Opinion

A NEW REVOLUTION; UKRAINE & W’S DEMOCRACY DRIVE

WE’VE learned from bitter experience about the Law of Unintended Consequences – how government action that’s meant to help people can end up making things worse. That was the case with welfare on demand: It was supposed to help the poor, but wound up contributing to the intergenerational cycle of poverty.

We only hear about the Law of Unintended Consequences when things go bad. But what about good surprises – when the government takes action in one area and the results end up providing a wholly unanticipated but wonderfully welcome benefit elsewhere?

A strong argument can be made that America’s conduct over the past three years in fighting the War on Terror against Islamic extremists has borne surprising fruit in the glorious and thrilling display of liberty in the streets of Kiev.

Millions of Ukrainians are creating an entirely new kind of democratic revolution: They’ve simply refused to let their election be stolen by a government run by a kleptocratic mafia, and they’ve taken to the streets of the capital. As their peaceful, high-spirited, optimistic and profoundly moving protest has grown over the past weeks, it has taken an amazing turn.

This isn’t just a fight against electoral fraud. It’s become the communal expression of the basic human need for self-government.

What we are seeing in Ukraine is the birth of the second stage of the liberation of the former Soviet Union from Communist totalitarianism. The corrupted pseudo-system that arose in Communism’s wake – with strongmen taking more and more power with the support of billionaire “businessmen” who got hold of the reins of the economy in the midst of chaos – is dying before our eyes.

The only hope for Ukraine’s collapsing leadership would have been to massacre the protestors at the start to dissuade others from joining in. But as Natan Sharansky explains in his extraordinary new book, “The Future of Democracy,” an oppressive political system can’t survive forever because it takes too much energy to sustain the oppression.

Ukraine’s thugs couldn’t come down hard on the protest because they no longer had the power to do so. The last gasp of their power came when they stole the election. They couldn’t give the order for a massacre because the order would not have been obeyed. And so an entire political system was delegitimized instantly.

So what does all this have to do with the Law of Unintended Consequences?

For more than three years, the United States has been at war with Islamic extremism. One aspect of it is military – the war against al Qaeda, the Taliban, Saddam Hussein and his remnant. But another aspect is ideological: As never before, America has made the promotion and extension of democracy the centerpiece of its foreign policy.

This relentless push for democracy has been focused exclusively on the Islamic world, to offer a positive counterweight to the seductive ideology of Islamic extremism – a future offering earthly progress rather than earthly misery followed by 72 virgins after death.

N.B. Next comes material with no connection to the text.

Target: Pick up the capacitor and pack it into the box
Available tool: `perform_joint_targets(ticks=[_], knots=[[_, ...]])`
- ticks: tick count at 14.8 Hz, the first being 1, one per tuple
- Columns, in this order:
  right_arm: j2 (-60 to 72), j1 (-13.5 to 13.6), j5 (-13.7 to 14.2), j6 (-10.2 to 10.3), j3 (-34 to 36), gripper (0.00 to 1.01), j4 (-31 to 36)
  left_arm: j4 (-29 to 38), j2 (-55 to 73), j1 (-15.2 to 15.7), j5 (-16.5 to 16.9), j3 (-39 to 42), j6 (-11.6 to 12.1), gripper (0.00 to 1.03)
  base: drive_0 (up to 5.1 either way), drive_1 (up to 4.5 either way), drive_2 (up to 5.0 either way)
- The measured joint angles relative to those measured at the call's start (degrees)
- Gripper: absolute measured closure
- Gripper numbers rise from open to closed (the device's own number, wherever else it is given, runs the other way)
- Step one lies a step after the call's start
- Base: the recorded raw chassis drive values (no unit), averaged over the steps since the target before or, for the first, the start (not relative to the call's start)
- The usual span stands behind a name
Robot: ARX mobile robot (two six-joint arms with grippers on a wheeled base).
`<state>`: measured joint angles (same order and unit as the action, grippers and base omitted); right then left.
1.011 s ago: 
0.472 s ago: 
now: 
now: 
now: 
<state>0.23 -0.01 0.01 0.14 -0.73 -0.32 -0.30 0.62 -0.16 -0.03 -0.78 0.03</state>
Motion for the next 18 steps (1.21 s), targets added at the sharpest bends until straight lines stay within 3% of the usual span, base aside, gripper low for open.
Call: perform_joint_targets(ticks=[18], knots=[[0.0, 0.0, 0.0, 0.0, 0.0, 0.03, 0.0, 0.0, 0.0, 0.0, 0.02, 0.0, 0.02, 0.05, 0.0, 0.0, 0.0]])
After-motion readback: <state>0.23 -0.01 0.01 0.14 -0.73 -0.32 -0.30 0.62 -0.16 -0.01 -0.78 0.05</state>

But President Bush’s argument on behalf of democracy is universalist. “Liberty is not our gift to ourselves,” he has said, “it is God’s gift to humanity.” No matter where or how they live, human beings are free down to their marrow. The problem is that in too many places, they can’t make full use of their God-given liberty because of oppressive or hostile governments and ideologies.

When the world’s only superpower stakes the future of the world on democracy, it’s going to have ramifications – and we saw one intended ramification in the astonishing conduct of the Afghan people, who went to the polls in mass numbers two months ago.

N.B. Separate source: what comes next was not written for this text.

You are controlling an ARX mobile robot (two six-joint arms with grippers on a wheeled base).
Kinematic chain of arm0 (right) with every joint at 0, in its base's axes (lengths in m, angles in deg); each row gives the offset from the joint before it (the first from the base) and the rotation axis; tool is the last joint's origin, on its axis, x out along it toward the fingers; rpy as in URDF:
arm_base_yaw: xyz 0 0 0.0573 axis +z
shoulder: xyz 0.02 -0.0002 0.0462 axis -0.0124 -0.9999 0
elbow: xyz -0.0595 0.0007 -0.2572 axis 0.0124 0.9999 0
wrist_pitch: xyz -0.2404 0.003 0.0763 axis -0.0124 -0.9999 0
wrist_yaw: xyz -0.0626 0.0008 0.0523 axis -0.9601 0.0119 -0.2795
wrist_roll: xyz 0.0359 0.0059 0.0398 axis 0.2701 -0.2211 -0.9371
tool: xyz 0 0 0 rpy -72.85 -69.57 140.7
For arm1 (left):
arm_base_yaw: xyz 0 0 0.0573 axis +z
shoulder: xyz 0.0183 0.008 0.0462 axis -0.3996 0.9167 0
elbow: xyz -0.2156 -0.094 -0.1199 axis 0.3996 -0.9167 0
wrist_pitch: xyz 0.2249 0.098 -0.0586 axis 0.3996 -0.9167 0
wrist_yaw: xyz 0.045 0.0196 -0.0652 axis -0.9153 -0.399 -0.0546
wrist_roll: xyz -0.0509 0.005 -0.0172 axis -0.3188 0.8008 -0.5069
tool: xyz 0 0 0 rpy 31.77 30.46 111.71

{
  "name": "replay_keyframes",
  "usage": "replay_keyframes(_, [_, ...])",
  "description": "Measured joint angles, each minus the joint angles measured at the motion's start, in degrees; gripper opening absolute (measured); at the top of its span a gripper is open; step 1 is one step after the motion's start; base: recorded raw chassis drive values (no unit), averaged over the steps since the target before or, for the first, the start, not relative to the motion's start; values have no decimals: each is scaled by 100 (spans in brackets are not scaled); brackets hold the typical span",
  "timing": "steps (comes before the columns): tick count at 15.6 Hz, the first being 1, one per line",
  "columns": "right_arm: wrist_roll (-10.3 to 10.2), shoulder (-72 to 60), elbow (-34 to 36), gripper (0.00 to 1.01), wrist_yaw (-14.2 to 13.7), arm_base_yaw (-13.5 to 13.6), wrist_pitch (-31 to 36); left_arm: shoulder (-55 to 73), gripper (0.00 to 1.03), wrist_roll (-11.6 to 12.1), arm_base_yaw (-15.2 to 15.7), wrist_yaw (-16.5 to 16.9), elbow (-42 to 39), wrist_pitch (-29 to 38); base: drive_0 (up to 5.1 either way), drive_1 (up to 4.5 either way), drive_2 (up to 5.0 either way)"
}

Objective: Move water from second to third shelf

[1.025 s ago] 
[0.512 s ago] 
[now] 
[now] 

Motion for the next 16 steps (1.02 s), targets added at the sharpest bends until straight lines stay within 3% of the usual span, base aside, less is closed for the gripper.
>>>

And now, in Ukraine, we’re seeing this new popular commitment – a commitment by Ukrainians to take charge of their own lives and their own politics.

The blogger Tulip Girl (tulipgirl.com), an American living in Kiev, published a beautiful letter from her Ukrainian friend Lena last week. Ignore the grammatical problems and revel in it:

“Quite recently I didn’t believe that my people able to resist to violence and humiliation. Two months ago I guessed that I live in the worst country in the world. I was oppressed when I could not see a dignity in my fellow citizens, willingness to freedom and happiness. . . . Now I can see that they are not passive mammals who want just to dig [a] comfortable burrow, to generate they own posterity and to finish life in poverty, pretending that there is no another way.

“Since Nov. 22 there are not a crowd on the main square of my country. This is the PEOPLE. This is the NATION. Love, faith and hope filled up a whole space of capital of my country.”

To what extent the Ukrainian revolution has been influenced by American evangelizing about the power of freedom and democracy is something we won’t know for a while. But we can be sure it played some kind of role – and that’s an unintended consequence of which we can all be deeply, deeply proud. And another reason to give thanks for the sacrifice of those who are fighting for freedom in Iraq and Afghanistan.